Let's ask ourselves:
Why would the Cardinal of New York say Pope Francis didn't step out of the room to clear his head before deciding to take the job?
The report of Francis' interview with Italian journalist Eugenio Scalfari, stated clearly that the Argentinian cardinal did just that. The momentous election left his mind blank, he says in the report, so he removed himself to collect his thoughts before accepting.
According to the story in NCR, the pope's spokesman had been coy over rumors that Scalfari misrepresented aspects of the pope's account. Problem was, the pope himself didn't challenge the claim that he'd wandered out of range for a couple of minutes. But apparently Vatican communications didn't like something about Scalfari's reporting and wanted their doubts to go public.
Enter Cardinal Timothy Dolan. The pope-elect never did it, he said. Totally made up. He knows because he was there.
Why would Dolan want to correct something the pope hadn't complained about? Doesn't protocol call for cardinal electors to keep the details of such matters to themselves anyway?
Though aimed to discredit Scalfari's accuracy, don't the circumstances at least suggest that another purpose might have been to dent Francis' soaring reputation by subtly impugning his reliability? After all, Francis apparently stood by a story that Dolan labels an error.

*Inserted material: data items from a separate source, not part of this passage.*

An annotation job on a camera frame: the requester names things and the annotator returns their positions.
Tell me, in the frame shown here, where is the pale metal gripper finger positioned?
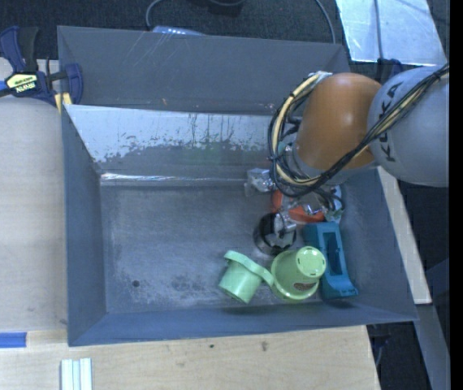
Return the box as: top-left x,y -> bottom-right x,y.
272,212 -> 298,240

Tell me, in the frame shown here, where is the orange round object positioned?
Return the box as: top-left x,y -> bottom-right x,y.
271,188 -> 327,224

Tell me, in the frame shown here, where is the yellow-green plastic cup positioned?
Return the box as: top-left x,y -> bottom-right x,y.
270,245 -> 327,302

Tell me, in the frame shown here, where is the teal blue tape dispenser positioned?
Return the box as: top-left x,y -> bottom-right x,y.
301,221 -> 360,301

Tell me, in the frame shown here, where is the pale green flanged cup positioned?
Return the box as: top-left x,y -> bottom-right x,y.
218,249 -> 275,305

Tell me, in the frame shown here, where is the grey metal bin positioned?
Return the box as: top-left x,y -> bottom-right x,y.
56,24 -> 420,348

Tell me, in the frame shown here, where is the black ring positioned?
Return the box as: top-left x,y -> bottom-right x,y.
253,212 -> 298,257

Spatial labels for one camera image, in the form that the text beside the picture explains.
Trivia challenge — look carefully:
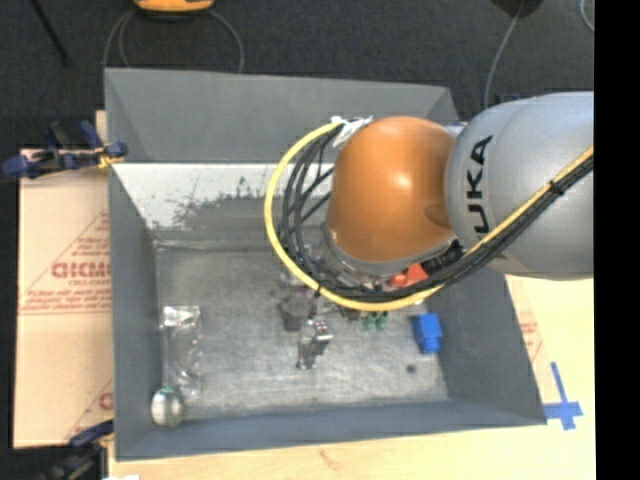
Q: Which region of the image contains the blue block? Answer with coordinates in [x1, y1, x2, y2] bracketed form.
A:
[410, 312, 444, 356]

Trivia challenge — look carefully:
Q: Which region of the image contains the clear plastic packet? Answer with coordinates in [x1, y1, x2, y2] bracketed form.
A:
[159, 304, 204, 400]

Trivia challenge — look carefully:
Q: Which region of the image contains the grey metal bin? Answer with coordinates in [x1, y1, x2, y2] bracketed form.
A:
[103, 67, 547, 462]

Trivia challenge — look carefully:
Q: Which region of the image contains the orange-red object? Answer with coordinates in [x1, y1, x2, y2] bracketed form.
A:
[388, 263, 430, 290]

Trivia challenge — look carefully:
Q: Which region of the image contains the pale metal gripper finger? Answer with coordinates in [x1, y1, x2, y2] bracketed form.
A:
[296, 319, 318, 371]
[314, 319, 335, 356]

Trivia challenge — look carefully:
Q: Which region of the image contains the brown cardboard board red print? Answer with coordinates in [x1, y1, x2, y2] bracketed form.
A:
[12, 110, 117, 450]

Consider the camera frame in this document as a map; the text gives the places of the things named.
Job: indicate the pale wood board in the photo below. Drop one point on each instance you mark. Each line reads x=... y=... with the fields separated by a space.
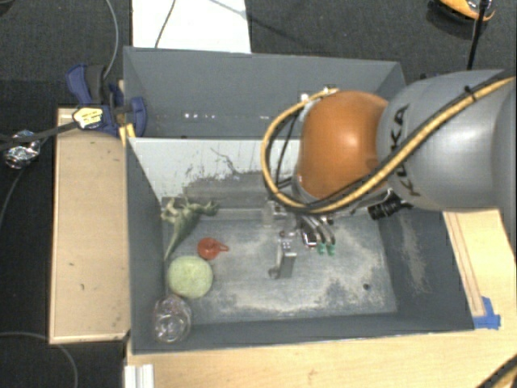
x=91 y=237

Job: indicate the green toy dinosaur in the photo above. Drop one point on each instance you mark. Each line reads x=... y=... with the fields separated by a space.
x=185 y=218

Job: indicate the small red toy teapot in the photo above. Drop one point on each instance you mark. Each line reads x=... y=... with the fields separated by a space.
x=208 y=249

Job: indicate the black cylinder on white bracket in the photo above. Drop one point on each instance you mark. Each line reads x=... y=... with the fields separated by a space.
x=383 y=209

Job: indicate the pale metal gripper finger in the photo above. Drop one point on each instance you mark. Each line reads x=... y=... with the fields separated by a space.
x=270 y=214
x=286 y=263

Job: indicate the pale green ball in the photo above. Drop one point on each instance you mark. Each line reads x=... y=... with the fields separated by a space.
x=190 y=277

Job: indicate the grey metal bin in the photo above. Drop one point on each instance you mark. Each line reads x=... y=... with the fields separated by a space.
x=258 y=289

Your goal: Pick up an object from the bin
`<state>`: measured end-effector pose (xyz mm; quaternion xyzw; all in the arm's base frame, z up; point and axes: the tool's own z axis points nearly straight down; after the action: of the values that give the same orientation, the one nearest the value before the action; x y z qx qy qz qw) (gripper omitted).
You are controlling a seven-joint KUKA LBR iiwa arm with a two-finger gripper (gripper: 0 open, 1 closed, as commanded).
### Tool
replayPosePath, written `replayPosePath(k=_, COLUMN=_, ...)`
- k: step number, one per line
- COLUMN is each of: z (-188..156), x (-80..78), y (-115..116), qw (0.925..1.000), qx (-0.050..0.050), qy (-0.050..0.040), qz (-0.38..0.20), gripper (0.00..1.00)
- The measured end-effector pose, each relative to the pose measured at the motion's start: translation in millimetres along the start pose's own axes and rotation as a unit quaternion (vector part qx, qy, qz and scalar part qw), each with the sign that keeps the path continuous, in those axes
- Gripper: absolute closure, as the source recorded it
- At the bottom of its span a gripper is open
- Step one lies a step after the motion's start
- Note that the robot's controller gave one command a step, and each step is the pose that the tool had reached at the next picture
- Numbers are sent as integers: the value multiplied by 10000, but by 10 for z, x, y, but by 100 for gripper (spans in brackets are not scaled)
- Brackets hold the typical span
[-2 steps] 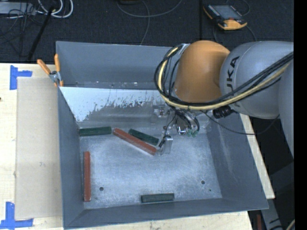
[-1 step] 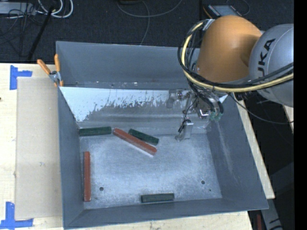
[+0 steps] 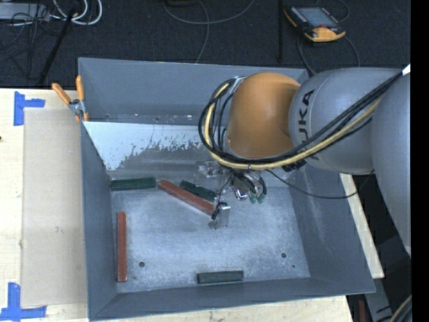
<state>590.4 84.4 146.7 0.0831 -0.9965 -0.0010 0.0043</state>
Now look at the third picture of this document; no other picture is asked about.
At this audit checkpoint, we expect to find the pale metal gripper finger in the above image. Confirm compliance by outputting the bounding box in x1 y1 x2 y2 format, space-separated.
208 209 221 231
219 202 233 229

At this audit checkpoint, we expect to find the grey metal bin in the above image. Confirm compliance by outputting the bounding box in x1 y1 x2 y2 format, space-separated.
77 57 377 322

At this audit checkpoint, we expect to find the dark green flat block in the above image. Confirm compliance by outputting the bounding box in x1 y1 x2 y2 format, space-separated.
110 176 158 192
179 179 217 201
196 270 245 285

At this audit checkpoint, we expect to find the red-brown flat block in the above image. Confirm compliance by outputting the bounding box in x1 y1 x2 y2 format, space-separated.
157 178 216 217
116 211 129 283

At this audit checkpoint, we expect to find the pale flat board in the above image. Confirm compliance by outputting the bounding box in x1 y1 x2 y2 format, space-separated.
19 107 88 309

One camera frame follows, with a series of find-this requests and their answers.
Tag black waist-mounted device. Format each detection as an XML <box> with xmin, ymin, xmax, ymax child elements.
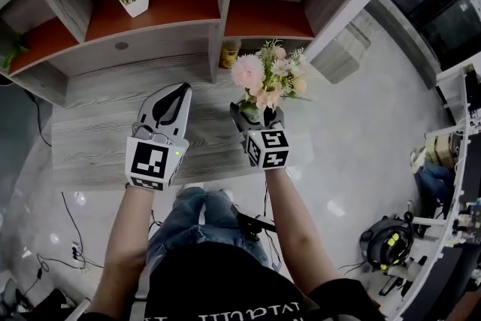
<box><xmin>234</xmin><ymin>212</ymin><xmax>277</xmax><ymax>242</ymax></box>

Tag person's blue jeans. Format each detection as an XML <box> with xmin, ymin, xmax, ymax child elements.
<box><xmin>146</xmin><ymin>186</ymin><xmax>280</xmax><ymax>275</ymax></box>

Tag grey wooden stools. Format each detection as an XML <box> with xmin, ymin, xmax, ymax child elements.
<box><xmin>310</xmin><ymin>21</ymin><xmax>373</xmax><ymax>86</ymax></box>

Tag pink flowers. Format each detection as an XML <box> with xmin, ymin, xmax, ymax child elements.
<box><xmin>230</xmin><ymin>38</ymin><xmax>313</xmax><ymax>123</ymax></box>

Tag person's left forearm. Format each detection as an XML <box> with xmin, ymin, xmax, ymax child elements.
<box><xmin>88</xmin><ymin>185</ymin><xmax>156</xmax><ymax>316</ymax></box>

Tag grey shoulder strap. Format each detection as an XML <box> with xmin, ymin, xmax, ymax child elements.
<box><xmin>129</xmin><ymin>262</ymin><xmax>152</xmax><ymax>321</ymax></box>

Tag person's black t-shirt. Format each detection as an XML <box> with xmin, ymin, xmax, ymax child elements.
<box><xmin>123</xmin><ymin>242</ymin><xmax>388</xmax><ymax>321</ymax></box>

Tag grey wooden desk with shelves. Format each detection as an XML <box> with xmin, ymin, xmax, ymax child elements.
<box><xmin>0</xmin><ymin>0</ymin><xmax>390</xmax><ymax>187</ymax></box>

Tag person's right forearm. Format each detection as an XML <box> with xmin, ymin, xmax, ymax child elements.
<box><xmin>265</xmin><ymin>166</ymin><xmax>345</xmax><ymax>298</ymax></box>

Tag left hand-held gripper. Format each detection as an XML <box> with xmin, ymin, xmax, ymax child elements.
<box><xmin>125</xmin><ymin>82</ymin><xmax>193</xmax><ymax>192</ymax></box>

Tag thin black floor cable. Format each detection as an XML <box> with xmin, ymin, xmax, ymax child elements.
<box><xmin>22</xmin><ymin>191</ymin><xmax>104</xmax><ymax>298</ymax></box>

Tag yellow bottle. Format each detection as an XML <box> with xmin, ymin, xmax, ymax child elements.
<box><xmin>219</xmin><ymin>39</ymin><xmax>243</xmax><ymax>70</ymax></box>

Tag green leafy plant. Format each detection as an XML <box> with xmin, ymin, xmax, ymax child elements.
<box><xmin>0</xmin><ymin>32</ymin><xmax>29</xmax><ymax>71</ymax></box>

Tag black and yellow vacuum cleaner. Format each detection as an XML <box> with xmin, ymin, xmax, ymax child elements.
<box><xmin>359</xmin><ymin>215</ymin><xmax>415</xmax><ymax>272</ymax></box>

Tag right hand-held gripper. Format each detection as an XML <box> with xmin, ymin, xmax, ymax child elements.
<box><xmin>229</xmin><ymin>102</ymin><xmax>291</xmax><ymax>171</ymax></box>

Does it matter that Dolan, who has typified the obsession with the handfull of moral issues that Francis decried in that interview, is feeling a bit slighted? Does his allegiance with the decidedly conservative side of the church in America dispose him to join the chorus of criticism from the Catholic right?
Why would something as immaterial as whether the thunderstruck papal choice walked out of the room become reason to break a commonly accepted code of confidentiality?